# TASK INPUTS:
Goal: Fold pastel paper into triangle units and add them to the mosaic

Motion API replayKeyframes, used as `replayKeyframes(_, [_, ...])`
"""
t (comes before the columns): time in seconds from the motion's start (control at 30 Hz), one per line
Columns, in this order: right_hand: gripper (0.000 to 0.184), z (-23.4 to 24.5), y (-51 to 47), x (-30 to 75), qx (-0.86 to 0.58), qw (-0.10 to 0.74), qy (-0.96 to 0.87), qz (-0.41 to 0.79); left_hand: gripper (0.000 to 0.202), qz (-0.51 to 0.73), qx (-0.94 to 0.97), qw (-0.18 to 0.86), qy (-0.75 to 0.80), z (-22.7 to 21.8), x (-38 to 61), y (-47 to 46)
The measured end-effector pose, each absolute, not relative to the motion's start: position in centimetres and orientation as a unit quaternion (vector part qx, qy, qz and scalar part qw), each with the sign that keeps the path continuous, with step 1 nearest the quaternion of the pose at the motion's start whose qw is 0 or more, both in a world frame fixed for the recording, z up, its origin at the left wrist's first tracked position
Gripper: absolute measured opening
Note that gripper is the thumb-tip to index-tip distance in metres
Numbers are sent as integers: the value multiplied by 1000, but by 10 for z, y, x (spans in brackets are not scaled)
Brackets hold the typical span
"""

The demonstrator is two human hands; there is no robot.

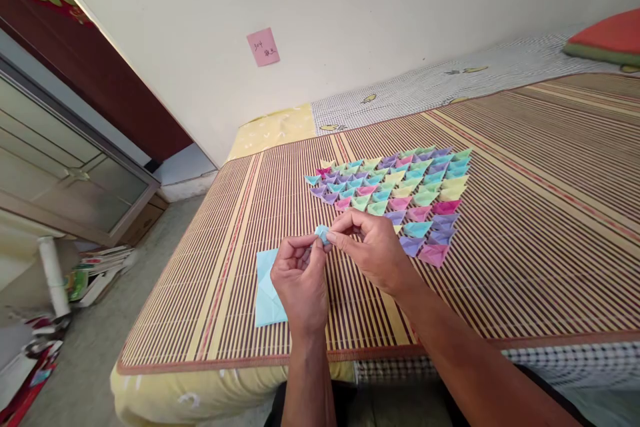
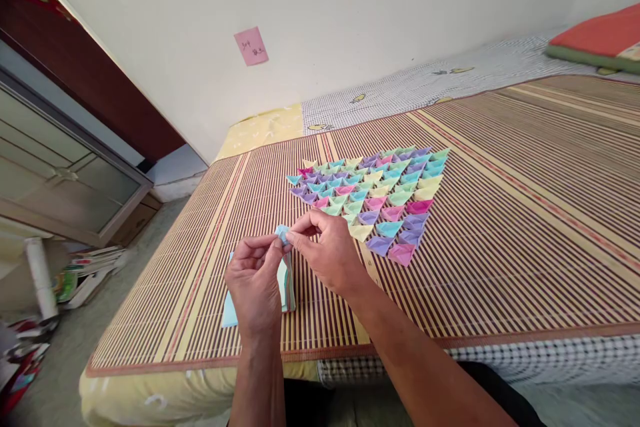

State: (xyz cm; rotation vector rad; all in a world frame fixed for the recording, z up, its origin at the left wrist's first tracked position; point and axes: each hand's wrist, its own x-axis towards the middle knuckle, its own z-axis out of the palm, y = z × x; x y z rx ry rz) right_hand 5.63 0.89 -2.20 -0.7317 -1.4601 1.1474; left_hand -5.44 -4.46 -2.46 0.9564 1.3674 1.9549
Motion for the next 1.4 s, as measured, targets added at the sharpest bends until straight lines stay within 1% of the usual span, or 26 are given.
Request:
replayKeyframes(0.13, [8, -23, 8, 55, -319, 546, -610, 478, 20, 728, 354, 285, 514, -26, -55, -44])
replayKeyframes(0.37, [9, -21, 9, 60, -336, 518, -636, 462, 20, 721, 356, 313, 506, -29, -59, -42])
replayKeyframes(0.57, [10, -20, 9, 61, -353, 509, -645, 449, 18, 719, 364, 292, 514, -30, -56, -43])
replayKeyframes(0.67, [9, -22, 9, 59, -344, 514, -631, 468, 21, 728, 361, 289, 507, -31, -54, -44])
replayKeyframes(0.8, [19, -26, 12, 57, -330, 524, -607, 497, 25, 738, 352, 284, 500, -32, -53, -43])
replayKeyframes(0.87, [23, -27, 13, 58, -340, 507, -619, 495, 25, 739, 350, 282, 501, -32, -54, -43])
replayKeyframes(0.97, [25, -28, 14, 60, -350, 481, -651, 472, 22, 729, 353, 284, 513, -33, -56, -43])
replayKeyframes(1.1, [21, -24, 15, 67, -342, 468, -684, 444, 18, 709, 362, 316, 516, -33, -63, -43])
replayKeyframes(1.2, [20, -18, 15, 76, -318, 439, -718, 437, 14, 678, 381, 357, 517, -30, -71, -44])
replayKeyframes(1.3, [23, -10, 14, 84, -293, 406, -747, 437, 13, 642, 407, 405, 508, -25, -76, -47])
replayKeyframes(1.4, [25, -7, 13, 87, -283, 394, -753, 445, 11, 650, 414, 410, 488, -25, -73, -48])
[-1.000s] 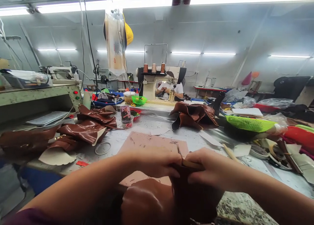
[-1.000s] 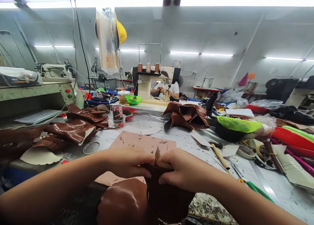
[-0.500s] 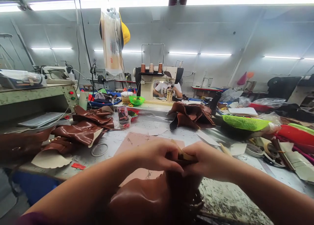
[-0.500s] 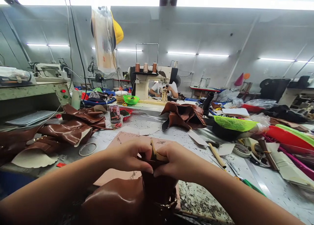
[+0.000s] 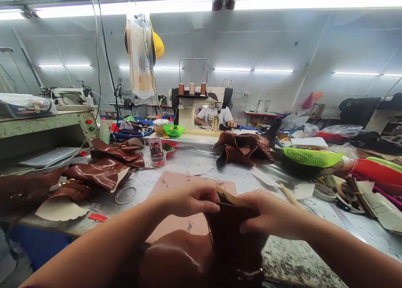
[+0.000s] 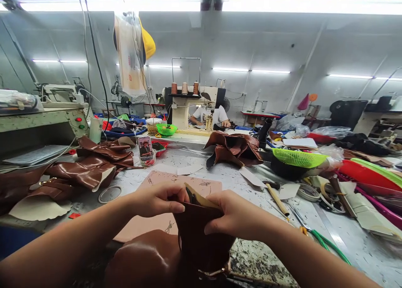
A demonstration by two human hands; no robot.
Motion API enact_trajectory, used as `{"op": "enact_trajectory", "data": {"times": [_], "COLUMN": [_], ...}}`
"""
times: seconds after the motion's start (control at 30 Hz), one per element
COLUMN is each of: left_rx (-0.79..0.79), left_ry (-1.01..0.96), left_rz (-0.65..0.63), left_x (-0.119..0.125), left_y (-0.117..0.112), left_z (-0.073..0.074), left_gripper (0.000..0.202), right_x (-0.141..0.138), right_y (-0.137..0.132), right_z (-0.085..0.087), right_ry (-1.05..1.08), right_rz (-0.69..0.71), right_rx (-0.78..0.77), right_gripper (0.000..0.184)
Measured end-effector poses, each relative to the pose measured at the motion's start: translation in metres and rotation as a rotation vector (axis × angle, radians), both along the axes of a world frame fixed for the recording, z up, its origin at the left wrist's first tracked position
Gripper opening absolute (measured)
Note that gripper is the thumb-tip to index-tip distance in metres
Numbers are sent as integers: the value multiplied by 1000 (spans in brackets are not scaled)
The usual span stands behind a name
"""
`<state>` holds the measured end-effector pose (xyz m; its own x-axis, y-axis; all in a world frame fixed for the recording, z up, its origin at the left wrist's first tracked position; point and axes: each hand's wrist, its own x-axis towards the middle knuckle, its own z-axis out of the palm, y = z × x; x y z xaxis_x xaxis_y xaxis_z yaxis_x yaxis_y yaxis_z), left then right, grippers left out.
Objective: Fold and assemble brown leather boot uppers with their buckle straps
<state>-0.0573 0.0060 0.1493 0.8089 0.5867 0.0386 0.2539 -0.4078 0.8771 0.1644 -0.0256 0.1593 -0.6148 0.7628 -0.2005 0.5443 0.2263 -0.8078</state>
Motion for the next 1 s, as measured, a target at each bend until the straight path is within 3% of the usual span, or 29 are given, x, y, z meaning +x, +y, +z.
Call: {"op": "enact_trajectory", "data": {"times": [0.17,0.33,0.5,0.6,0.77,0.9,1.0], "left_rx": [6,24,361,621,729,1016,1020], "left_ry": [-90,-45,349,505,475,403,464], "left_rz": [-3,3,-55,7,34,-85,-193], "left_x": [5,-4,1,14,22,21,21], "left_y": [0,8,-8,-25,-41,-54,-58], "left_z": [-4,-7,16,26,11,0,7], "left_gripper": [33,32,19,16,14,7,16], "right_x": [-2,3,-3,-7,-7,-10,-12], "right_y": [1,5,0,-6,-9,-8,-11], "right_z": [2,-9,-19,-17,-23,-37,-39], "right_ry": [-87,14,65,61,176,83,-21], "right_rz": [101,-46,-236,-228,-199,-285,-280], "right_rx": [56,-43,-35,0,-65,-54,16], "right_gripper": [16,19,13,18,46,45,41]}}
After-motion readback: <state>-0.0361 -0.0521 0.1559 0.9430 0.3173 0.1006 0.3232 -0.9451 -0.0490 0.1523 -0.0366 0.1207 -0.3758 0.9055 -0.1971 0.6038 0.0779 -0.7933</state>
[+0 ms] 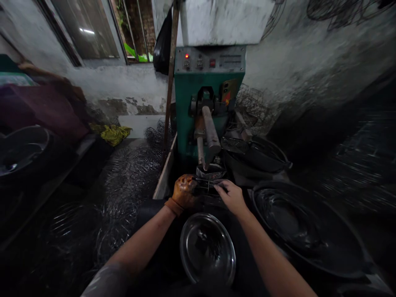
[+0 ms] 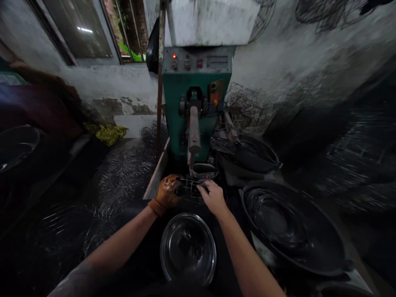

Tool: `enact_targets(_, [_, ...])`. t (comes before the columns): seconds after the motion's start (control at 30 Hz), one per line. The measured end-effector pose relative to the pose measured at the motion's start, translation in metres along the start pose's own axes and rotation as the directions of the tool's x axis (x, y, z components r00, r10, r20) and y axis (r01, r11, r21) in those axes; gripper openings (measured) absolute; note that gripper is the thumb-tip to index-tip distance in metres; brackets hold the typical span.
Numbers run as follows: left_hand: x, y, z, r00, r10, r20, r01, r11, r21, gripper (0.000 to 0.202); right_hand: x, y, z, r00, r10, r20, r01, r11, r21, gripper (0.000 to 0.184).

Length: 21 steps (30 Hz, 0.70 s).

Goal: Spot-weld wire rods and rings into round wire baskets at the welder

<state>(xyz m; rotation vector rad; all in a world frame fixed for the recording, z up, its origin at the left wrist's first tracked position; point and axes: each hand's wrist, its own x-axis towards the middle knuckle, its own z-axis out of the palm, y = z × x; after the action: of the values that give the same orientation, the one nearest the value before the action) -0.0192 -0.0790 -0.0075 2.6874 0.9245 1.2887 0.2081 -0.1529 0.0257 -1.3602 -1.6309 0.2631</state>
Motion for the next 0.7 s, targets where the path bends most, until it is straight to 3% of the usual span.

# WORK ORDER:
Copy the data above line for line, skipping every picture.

# OUTPUT:
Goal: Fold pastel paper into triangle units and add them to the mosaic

Motion API replayKeyframes, used as `replayKeyframes(_, [_, ...])`
"""
t (comes before the columns): time in seconds from the motion's start (control at 30 Hz), one per line
Columns, in this order: right_hand: gripper (0.000 to 0.184), z (-23.4 to 24.5), y (-51 to 47), x (-30 to 75), qx (-0.86 to 0.58), qw (-0.10 to 0.74), qy (-0.96 to 0.87), qz (-0.41 to 0.79); left_hand: gripper (0.000 to 0.202), qz (-0.51 to 0.73), qx (-0.94 to 0.97), qw (-0.18 to 0.86), qy (-0.75 to 0.80), z (-22.7 to 21.8), x (-38 to 61), y (-47 to 46)
The measured end-effector pose, each absolute, not relative to the motion's start: position in centimetres and orientation as a unit quaternion (vector part qx, qy, qz and scalar part qw), each with the sign that keeps the path continuous, with step 1 nearest the quaternion of the pose at the motion's start whose qw is 0 or more, both in a world frame fixed for the recording, z up, its origin at the left wrist's first tracked position
Gripper: absolute measured opening
Note that gripper is the thumb-tip to index-tip distance in metres
Numbers are sent as integers: the value multiplied by 1000, but by 10 for z, y, x (spans in brackets are not scaled)
Brackets hold the typical span
"""

The demonstrator is two human hands; there is no robot.


State: (xyz cm; rotation vector rad; all in a world frame fixed for the recording, z up, its origin at the left wrist's first tracked position; point and axes: each hand's wrist, its own x-axis towards the middle knuckle, its own z-axis out of the palm, y = z × x; x y z rx ry rz) right_hand 5.63 0.89 -2.20 -0.7317 -1.4601 1.1474; left_hand -5.44 -4.46 -2.46 0.9564 1.3674 1.9549
Motion for the next 1.4 s, as measured, targets added at the sharpest bends until straight lines stay within 1% of the usual span, or 26 are given.
Request:
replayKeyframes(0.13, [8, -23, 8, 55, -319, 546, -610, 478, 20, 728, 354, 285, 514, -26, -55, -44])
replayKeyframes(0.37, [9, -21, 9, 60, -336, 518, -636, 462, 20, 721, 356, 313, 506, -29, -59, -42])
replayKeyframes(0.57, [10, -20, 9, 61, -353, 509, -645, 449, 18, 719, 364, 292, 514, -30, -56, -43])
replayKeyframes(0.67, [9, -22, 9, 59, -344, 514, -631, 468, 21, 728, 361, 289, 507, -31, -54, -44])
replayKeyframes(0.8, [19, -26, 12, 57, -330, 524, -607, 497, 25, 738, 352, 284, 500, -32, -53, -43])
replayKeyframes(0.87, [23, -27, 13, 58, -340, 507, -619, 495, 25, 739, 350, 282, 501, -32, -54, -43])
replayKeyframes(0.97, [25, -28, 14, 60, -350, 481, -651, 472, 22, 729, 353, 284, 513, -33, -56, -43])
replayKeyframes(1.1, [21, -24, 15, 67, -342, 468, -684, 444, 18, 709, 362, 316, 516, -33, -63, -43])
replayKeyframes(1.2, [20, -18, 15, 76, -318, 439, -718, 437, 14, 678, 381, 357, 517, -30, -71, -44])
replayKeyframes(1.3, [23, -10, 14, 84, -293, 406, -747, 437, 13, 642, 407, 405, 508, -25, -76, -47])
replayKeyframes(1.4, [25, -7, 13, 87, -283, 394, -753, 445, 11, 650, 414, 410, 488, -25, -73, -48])
[-1.000s] 
[-1.000s] 
[-0.500s] 
[-0.500s] 
[+0.000s] 
[+0.000s] 
A demonstration by two human hands; no robot.
Motion API enact_trajectory, used as `{"op": "enact_trajectory", "data": {"times": [_], "COLUMN": [_], ...}}`
"""
times: seconds after the motion's start (control at 30 Hz), one per element
COLUMN is each of: left_rx (-0.79..0.79), left_ry (-1.01..0.96), left_rz (-0.65..0.63), left_x (-0.119..0.125), left_y (-0.117..0.112), left_z (-0.073..0.074), left_gripper (0.000..0.202), right_x (-0.141..0.138), right_y (-0.137..0.132), right_z (-0.085..0.087), right_ry (-1.05..1.08), right_rz (-0.69..0.71), right_rx (-0.78..0.77), right_gripper (0.000..0.184)
Measured end-effector poses, each relative to the pose measured at the motion's start: translation in metres and rotation as a rotation vector (axis × angle, radians), both along the axes of a world frame fixed for the recording, z up, its origin at the left wrist's first tracked position
Gripper opening absolute (measured)
Note that gripper is the thumb-tip to index-tip distance in metres
Numbers are sent as integers: the value multiplied by 1000 (spans in brackets are not scaled)
The usual span stands behind a name
"""
`<state>` holds the measured end-effector pose (xyz m; its own x-axis, y-axis; all in a world frame fixed for the recording, z up, its origin at the left wrist's first tracked position; point and axes: each hand's wrist, its own x-axis towards the middle knuckle, its own z-axis out of the palm, y = z × x; x y z xaxis_x xaxis_y xaxis_z yaxis_x yaxis_y yaxis_z), left then right, grippers left out.
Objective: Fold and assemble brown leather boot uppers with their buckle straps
<state>-0.0573 0.0060 0.1493 0.8089 0.5867 0.0386 0.2539 -0.4078 0.8771 0.1644 -0.0256 0.1593 -0.6148 0.7628 -0.2005 0.5443 0.2263 -0.8078</state>
Motion for the next 1 s, as measured, a target at each bend until the straight path is within 3% of the usual span, or 29 are given, x, y, z meaning +x, +y, +z.
Call: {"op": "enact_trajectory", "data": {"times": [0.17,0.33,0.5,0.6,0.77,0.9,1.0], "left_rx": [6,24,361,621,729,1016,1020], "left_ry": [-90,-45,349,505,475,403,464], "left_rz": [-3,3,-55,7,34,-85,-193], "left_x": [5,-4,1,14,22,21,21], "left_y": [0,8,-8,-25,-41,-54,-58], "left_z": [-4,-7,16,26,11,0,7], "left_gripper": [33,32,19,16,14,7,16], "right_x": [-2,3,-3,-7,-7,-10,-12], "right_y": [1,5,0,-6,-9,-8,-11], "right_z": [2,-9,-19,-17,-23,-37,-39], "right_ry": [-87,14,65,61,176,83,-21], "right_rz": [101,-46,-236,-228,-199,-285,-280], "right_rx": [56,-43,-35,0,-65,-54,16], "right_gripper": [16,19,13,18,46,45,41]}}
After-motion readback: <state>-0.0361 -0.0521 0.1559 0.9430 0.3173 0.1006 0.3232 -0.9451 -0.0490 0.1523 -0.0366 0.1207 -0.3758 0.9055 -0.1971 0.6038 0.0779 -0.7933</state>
[+0 ms] 
[+0 ms] 

Tool: `enact_targets(_, [_, ...])`. t (comes before the columns): seconds after the motion's start (control at 30 Hz), one per line. The measured end-effector pose relative to the pose measured at the motion's start, translation in metres along the start pose's own axes and rotation as the directions of the tool's x axis (x, y, z components r00, r10, r20) and y axis (r01, r11, r21) in those axes; gripper openings (measured) absolute; note that gripper is the thumb-tip to index-tip distance in metres; brackets hold the typical span.
Numbers run as follows: left_hand: x, y, z, r00, r10, r20, r01, r11, r21, gripper (0.000 to 0.202); right_hand: x, y, z, r00, r10, r20, r01, r11, r21, gripper (0.000 to 0.184).

Length: 21 steps (30 Hz, 0.70 s).

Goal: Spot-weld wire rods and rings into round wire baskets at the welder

<state>(xyz m; rotation vector rad; all in a world frame fixed for the recording, z up, its origin at the left wrist's first tracked position; point and axes: each hand's wrist, its own x-axis towards the middle knuckle, its own z-axis out of the palm, y = z × x; after the action: of the values that give the same orientation, the one nearest the value before the action) -0.0192 -0.0790 -0.0075 2.6874 0.9245 1.2887 0.2081 -0.1529 0.0257 -1.3602 -1.6309 0.2631</state>
Motion for the next 0.7 s, targets where the path bends most, until it is straight to 3% of the usual span.

This exercise requires no further work.